Declan Greene and Louis Nowra at Griffin Theatre’s home, the SBW Stables Theatre.Credit: Steven Siewert
Griffin Theatre artistic director Declan Greene, who will direct all three, agonised over choosing what should see out the 50-year-old, 105-seat theatre in its current configuration.
“We thought we should be closing with something really ambitious because that felt like the spirit of this building,” he says. So, the Griffin team asked themselves: “What’s Australia’s Angels in America? What’s Australia’s War of the Roses?”
“Australian playwrights don’t have the opportunity often to write these giant, state-of-a-nation epics,” Greene says. “We slowly realised that we do [have one], and it’s The Lewis Trilogy.”

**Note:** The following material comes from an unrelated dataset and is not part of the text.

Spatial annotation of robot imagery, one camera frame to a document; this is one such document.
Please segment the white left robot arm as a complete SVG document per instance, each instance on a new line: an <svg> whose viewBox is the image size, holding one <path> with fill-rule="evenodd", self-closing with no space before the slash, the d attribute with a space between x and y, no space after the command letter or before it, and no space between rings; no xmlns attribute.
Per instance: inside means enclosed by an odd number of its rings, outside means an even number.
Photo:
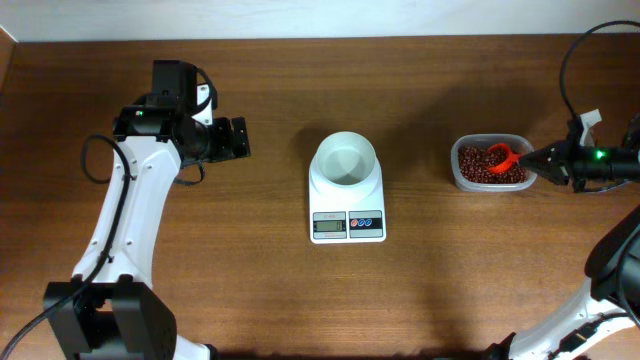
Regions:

Nowra says: “It’s probably one of the most ambitious things in theatre I’ve heard of, for a long while. I feel honoured that they’re going out doing the trilogy.”
Nowra’s semi-autobiographical Lewis Trilogy was written between 1992 and 2017 and is set between 1962 and 2017. The first play is Summer of the Aliens, in whose original production the playwright starred as the narrator, about Lewis at the age of 14, growing up in a housing commission flat. It has not been seen on Australian main stages since the 1990s.
The second is Cosi, about a 20-year-old Lewis mounting a theatre production in a mental institution. The play has become an Australian classic, endlessly remounted and a fixture of the school curriculum, and was turned into a film starring Ben Mendelsohn, Toni Collette and David Wenham in 1996.
This Much Is True, the final play, was written 25 years after the first two. In it, a middle-aged, divorced Lewis becomes a part of a community of fringe dwellers, including a meth chemist and a drag queen, whose lives converge at a pub.
“These are not mainstream people, but they’re not outsiders,” explains Nowra. “They’re running parallel to mainstream society, whether it’s the housing commission, the mental institution, or the hotel in the last play. They don’t care about mainstream society; they have their own values. And that’s what I wanted to get across without moralism or anything.”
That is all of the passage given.